■ Instructions to follow
The whole listing is to be restated word for word with no images.

--

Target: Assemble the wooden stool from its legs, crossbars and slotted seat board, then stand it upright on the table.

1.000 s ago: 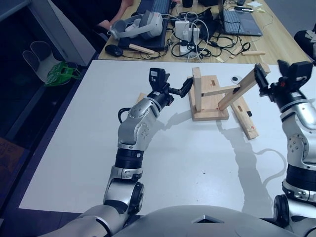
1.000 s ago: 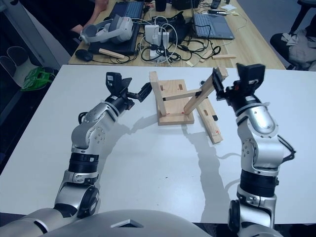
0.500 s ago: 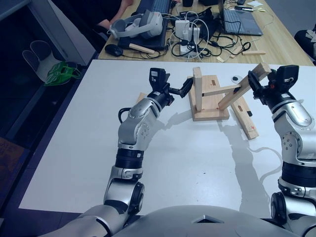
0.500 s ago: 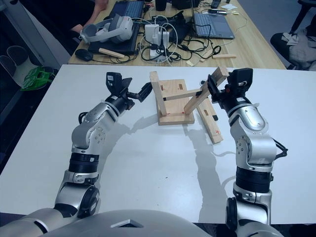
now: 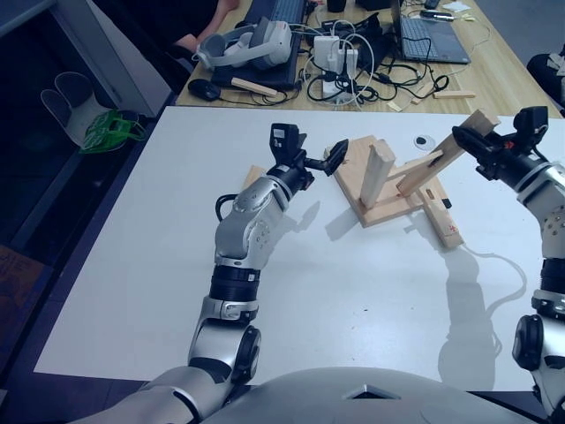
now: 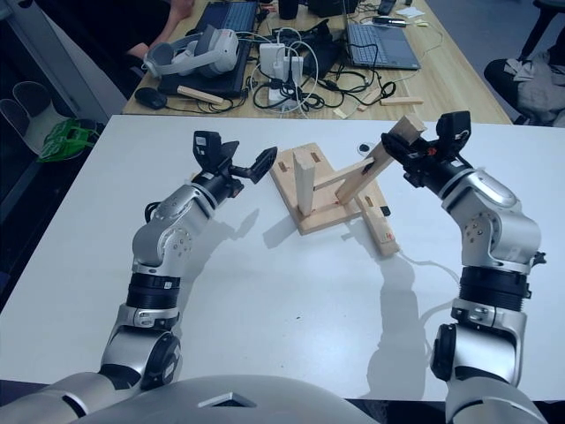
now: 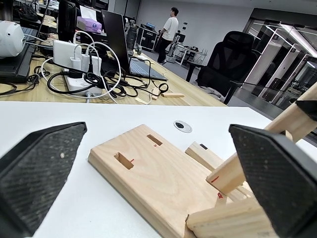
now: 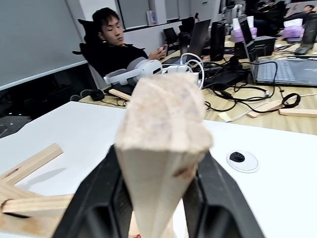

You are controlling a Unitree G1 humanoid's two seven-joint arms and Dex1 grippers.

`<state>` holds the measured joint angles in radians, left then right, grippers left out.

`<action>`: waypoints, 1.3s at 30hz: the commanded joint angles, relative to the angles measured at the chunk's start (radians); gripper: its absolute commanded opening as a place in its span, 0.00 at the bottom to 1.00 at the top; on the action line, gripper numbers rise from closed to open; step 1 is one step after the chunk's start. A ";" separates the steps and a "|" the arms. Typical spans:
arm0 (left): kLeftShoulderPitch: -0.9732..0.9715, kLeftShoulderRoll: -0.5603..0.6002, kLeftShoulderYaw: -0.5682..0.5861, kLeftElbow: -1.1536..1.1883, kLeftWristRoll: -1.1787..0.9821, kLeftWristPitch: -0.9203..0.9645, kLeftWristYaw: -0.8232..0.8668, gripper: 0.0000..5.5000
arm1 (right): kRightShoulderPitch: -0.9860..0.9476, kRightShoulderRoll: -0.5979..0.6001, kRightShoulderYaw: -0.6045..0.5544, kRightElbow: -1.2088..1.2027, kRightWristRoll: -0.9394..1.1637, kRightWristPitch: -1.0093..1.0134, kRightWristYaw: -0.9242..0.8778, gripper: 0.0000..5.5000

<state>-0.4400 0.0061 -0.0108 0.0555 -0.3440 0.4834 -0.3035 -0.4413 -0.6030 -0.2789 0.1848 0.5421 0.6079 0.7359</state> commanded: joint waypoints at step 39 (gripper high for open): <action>-0.027 -0.004 0.005 0.034 0.006 -0.005 0.000 0.98 | -0.044 0.043 0.040 -0.010 -0.053 -0.155 -0.109 0.58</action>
<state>-0.4525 -0.0003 -0.0094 0.0835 -0.3359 0.4661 -0.3056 -0.4401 -0.5730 -0.2072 0.2252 0.4690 0.4266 0.6710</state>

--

■ Problem solution
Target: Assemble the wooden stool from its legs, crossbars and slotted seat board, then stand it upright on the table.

1.000 s ago: 
1.000 s ago: 
0.500 s ago: 
0.500 s ago: 
now: 
now: 
now: 
now: 

You are controlling a Unitree G1 humanoid's two seven-joint arms and Dex1 grippers.

`<state>` holds the measured joint angles in radians, left then right, grippers left out.

`<action>`: waypoints, 1.3s at 30hz: the commanded joint angles, relative to the angles measured at the chunk's start (radians); gripper: its absolute commanded opening as a place in its span, 0.00 at the bottom to 1.00 at the top; on the action line, gripper numbers rise from closed to open; step 1 is one step after the chunk's start. A ";" separates the steps and a "|" the arms. Typical spans:
arm0 (left): kLeftShoulderPitch: -0.9732..0.9715, kLeftShoulderRoll: -0.5603..0.6002, kLeftShoulderYaw: -0.5682..0.5861, kLeftElbow: -1.1536..1.1883, kLeftWristRoll: -1.1787..0.9821, kLeftWristPitch: -0.9203..0.9645, kLeftWristYaw: -0.8232..0.8668, gripper: 0.0000..5.5000
arm1 (right): kRightShoulderPitch: -0.9860..0.9476, kRightShoulderRoll: -0.5979..0.6001, kRightShoulderYaw: -0.6045..0.5544, kRightElbow: -1.2088..1.2027, kRightWristRoll: -0.9394..1.1637, kRightWristPitch: -1.0093..1.0134, kRightWristYaw: -0.9242..0.8778, gripper: 0.0000..5.5000

<state>-0.4400 0.0061 -0.0108 0.0555 -0.3440 0.4834 -0.3035 -0.4413 -0.6030 -0.2789 0.1848 0.5421 0.6079 0.7359</state> commanded: joint waypoints at step 39 (gripper high for open): <action>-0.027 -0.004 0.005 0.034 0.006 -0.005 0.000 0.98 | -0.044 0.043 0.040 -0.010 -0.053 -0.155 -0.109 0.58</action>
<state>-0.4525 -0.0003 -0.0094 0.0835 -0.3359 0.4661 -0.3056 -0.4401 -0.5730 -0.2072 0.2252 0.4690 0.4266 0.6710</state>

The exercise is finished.